- EXERCISE: What you return should be the lines from the one with "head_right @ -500" through the one with "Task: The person" in the data below, reproduced exactly with both ends, and no pictures at all.

- SUPPLIED DATA:
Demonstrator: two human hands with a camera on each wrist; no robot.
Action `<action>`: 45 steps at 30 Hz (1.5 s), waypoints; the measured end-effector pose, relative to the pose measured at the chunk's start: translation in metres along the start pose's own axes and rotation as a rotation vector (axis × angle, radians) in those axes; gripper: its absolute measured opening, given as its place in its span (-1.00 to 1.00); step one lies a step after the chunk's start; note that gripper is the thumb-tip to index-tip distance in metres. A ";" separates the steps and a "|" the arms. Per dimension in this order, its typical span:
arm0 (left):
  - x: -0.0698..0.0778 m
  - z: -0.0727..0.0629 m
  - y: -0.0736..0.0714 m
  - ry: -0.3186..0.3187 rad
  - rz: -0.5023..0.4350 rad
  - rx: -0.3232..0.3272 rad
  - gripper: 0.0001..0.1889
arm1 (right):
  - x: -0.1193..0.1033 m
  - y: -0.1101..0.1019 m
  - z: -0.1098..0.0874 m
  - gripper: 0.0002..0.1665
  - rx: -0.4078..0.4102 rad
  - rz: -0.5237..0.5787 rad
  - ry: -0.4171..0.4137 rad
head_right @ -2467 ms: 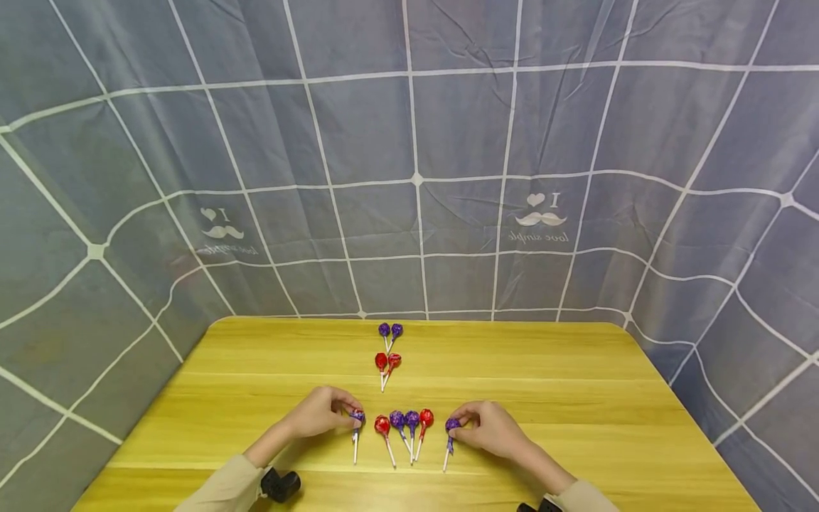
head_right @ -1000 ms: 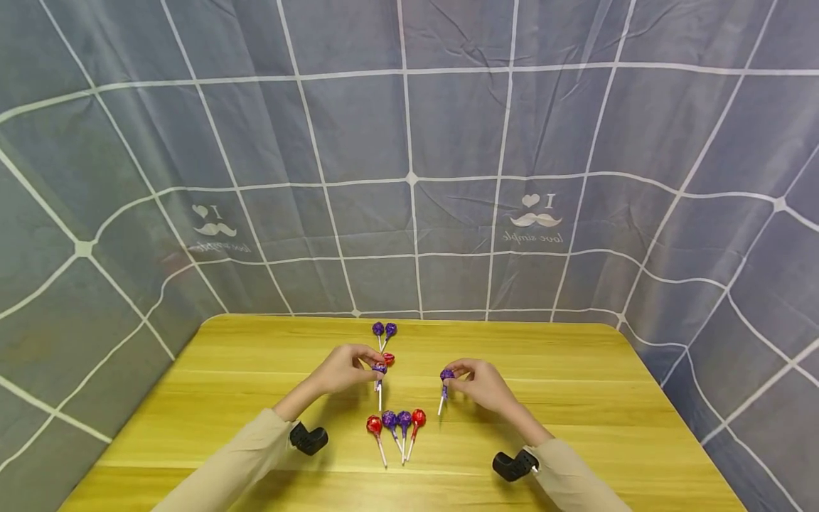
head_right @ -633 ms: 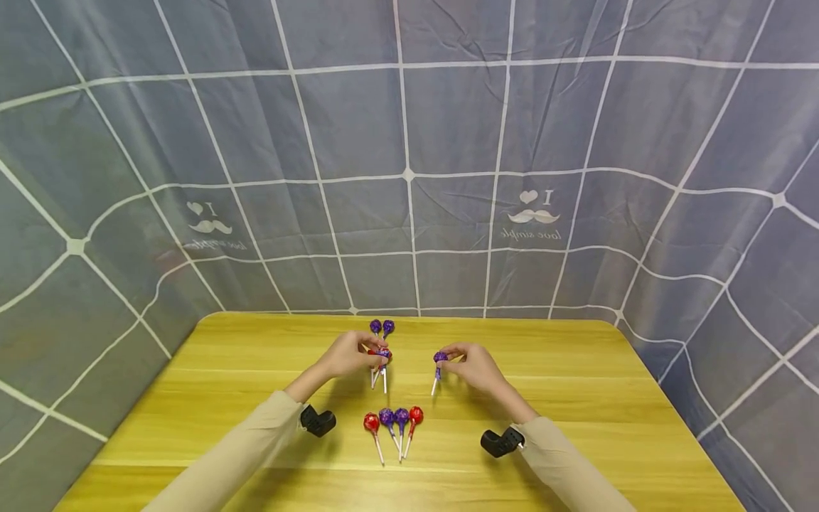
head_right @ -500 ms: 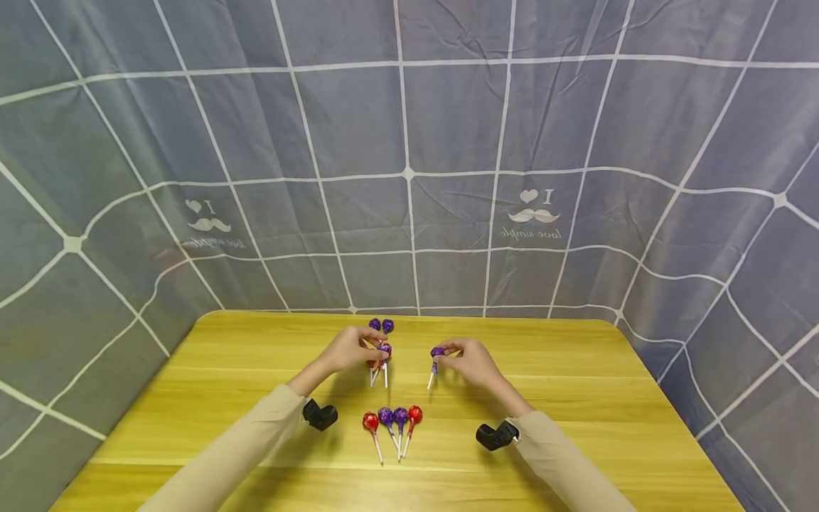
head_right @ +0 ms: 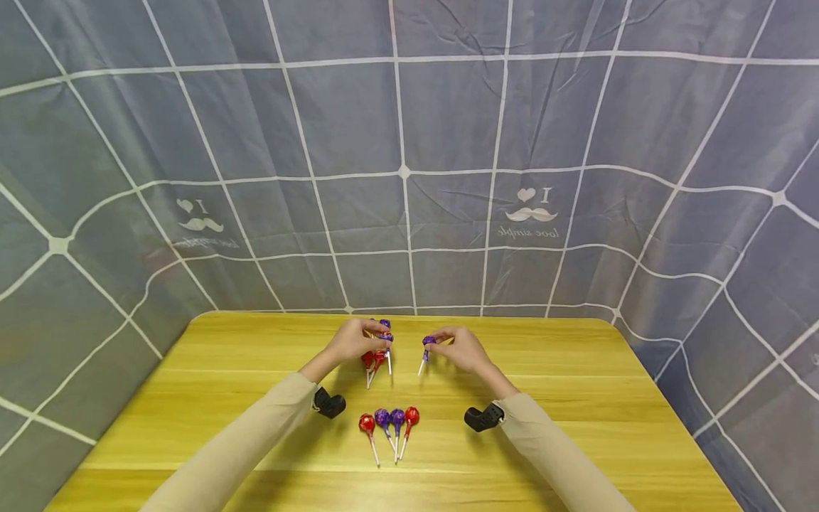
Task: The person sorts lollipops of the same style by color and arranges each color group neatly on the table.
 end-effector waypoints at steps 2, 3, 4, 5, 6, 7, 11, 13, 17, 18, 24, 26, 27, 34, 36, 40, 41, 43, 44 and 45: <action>-0.001 0.004 0.002 -0.005 0.004 0.005 -0.65 | 0.000 0.000 0.003 -0.70 0.001 -0.001 -0.002; -0.002 0.006 0.003 -0.006 0.003 0.008 -0.65 | 0.000 0.000 0.005 -0.70 0.000 -0.003 -0.005; -0.002 0.008 0.004 -0.003 0.001 0.013 -0.65 | 0.001 0.000 0.007 -0.70 -0.001 -0.003 -0.003; -0.002 0.010 0.006 0.001 -0.002 0.018 -0.66 | 0.001 0.001 0.008 -0.69 -0.002 -0.001 -0.004; -0.001 0.011 0.007 0.007 -0.004 0.020 -0.67 | 0.001 0.001 0.010 -0.68 -0.003 0.003 0.001; -0.001 0.013 0.008 0.015 -0.007 0.024 -0.68 | 0.002 0.001 0.011 -0.67 -0.003 0.002 0.002; 0.001 0.018 0.014 0.041 -0.002 0.028 -0.71 | 0.005 0.002 0.016 -0.67 0.003 -0.002 0.015; 0.002 0.021 0.017 0.057 0.000 0.028 -0.71 | 0.007 0.002 0.018 -0.67 0.007 -0.004 0.029; 0.002 0.026 0.023 0.068 0.000 0.026 -0.69 | 0.011 0.000 0.021 -0.67 0.010 -0.005 0.062; 0.002 0.027 0.024 0.069 0.004 0.029 -0.70 | 0.012 0.000 0.022 -0.67 0.009 -0.003 0.066; 0.000 0.035 0.027 0.027 0.042 0.053 -0.74 | 0.011 -0.001 0.030 -0.66 0.007 -0.002 0.068; 0.000 0.037 0.027 0.010 0.049 0.063 -0.73 | 0.012 -0.002 0.033 -0.66 0.006 0.002 0.076; 0.000 0.038 0.028 0.003 0.054 0.067 -0.73 | 0.011 -0.002 0.035 -0.66 0.005 0.000 0.074; -0.002 0.049 0.033 -0.038 0.081 0.071 -0.72 | 0.015 -0.002 0.042 -0.64 0.011 -0.015 0.088; -0.004 0.051 0.035 -0.047 0.081 0.069 -0.72 | 0.016 -0.002 0.044 -0.63 0.012 -0.019 0.088; -0.005 0.054 0.036 -0.057 0.095 0.074 -0.71 | 0.019 -0.002 0.048 -0.64 0.016 -0.027 0.076; -0.005 0.055 0.037 -0.058 0.095 0.073 -0.71 | 0.020 -0.002 0.049 -0.64 0.017 -0.029 0.074; -0.005 0.055 0.038 -0.060 0.096 0.073 -0.71 | 0.021 -0.002 0.050 -0.65 0.018 -0.031 0.074; -0.005 0.056 0.038 -0.063 0.093 0.072 -0.71 | 0.023 -0.001 0.051 -0.65 0.017 -0.031 0.077; -0.005 0.056 0.039 -0.067 0.089 0.072 -0.71 | 0.024 -0.001 0.052 -0.65 0.017 -0.030 0.080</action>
Point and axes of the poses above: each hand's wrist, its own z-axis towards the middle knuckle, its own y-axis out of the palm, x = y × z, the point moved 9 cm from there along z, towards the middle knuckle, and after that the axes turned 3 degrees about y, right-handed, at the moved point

- WRITTEN SOLUTION:
head_right @ -500 ms: 
head_right @ +0 ms: 
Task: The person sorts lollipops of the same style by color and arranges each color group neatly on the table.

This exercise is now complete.